En prenant conscience de ses émotions, la jeune femme se rend compte des risques pour son couple. Au-delà de la routine, elle fait face à une menace inattendue, du moins pour elle : son amie Misato, éperdument amoureuse de Naohiko au lycée. Est-ce terminé ou l’aime-t-elle toujours ? Des questions que le lecteur peut également se poser, tant il est aisé de s’identifier à Sayako.

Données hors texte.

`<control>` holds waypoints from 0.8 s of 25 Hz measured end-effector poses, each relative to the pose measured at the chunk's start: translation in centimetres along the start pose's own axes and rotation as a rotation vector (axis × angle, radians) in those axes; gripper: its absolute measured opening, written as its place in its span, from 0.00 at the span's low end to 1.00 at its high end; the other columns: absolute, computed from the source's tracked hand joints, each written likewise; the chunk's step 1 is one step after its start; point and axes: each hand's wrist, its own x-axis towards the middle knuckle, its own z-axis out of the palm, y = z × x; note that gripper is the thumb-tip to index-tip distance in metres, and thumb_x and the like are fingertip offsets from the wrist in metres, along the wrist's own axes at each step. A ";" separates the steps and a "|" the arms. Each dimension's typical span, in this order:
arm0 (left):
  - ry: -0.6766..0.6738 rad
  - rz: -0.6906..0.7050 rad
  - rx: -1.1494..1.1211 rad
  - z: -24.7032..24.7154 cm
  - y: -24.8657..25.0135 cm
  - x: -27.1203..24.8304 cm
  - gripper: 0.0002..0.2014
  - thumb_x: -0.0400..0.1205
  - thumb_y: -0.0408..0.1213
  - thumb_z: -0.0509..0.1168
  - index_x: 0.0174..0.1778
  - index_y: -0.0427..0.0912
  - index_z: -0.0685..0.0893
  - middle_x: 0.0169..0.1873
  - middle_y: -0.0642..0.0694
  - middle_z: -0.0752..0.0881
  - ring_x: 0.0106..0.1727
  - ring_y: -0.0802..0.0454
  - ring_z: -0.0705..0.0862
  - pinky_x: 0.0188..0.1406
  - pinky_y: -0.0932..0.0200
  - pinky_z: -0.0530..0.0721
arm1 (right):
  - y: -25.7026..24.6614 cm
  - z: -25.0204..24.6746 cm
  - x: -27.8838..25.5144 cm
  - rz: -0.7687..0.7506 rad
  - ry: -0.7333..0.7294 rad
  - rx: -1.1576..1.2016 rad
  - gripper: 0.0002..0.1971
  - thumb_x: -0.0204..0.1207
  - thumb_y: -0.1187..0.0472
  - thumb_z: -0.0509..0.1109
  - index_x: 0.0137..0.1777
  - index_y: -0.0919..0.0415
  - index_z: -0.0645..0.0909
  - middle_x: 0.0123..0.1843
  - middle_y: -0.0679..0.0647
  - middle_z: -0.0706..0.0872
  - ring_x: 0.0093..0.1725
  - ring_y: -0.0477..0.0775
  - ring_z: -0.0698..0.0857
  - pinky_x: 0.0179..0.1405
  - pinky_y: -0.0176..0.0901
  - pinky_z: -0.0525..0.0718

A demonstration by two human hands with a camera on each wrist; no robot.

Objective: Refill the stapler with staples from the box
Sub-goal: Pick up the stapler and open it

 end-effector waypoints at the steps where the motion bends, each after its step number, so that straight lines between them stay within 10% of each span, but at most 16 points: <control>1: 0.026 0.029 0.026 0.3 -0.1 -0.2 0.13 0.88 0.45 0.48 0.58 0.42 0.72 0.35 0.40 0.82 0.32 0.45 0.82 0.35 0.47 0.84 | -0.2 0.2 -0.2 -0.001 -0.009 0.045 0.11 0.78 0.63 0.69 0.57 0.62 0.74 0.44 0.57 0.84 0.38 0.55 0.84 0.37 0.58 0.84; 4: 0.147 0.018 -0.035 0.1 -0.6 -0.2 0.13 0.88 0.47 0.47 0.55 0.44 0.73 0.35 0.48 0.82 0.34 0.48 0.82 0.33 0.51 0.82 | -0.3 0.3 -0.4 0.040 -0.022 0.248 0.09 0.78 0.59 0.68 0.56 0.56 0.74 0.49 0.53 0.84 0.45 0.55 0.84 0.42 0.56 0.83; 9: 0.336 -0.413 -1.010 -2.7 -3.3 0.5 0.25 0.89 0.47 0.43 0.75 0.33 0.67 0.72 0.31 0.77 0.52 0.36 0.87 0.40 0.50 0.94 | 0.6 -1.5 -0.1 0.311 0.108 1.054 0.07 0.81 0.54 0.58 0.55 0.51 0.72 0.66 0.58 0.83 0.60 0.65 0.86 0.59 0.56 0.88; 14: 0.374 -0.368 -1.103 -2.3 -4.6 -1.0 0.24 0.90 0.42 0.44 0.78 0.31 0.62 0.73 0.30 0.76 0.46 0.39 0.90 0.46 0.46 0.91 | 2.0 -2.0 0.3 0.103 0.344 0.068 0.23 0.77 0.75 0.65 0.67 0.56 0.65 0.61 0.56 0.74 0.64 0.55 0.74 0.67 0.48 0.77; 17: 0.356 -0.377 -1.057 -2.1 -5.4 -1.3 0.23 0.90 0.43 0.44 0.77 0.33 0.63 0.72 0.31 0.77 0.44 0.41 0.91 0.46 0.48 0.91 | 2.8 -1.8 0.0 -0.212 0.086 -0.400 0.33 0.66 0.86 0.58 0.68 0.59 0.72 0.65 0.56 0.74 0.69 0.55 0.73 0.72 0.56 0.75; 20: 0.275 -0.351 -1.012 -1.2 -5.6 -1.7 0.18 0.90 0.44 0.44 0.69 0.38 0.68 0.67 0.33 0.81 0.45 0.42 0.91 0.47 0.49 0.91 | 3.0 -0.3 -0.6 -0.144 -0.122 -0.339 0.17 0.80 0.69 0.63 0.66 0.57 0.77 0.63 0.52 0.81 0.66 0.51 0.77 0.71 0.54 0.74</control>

En dehors de la romance idyllique ou presque de Sayako et Naohiko, Back to You évoque des sujets sociétaux comme la différence d’âge ou l’importance du surmenage et ses conséquences sur un couple. Il est intéressant que ces thématiques actuelles soient abordées d’autant qu’au Japon, ces deux-là ne sont pas perçues de la même façon qu’ailleurs. La différence d’âge entre un homme et une femme, surtout si celle-ci est plus âgée, est souvent décriée au Japon.
Quant au surmenage, il faut savoir que beaucoup de salarymen japonais travaillent beaucoup trop et que le taux de mortalité pour cette raison est effarant tant il est haut. L’auteure frappe ainsi fort en appuyant sur ces sujets d’importance et notamment sur leur impact dans un couple.
Mon avis sur Back to You
Back to You est tout à fait le genre de manga que j’aime. Un shōjo / josei qui raconte, d’un point de vue assez réaliste, une romance adulte. L’auteure sait de quoi elle parle : de l’importance des petits détails aux problèmes sous-jacents qui se passent dans un couple. L’ensemble du récit est bien ficelé et ses personnages, dessinés avec grâce et délicatesse, sont sympathiques du début à la fin. La nostalgie qui se dégage du one shot est très prenante, au point de faire réfléchir le lecteur même. J’espère que l’angle “adulte” du shōjo l’aidera à se démarquer des idées reçues concernant le genre.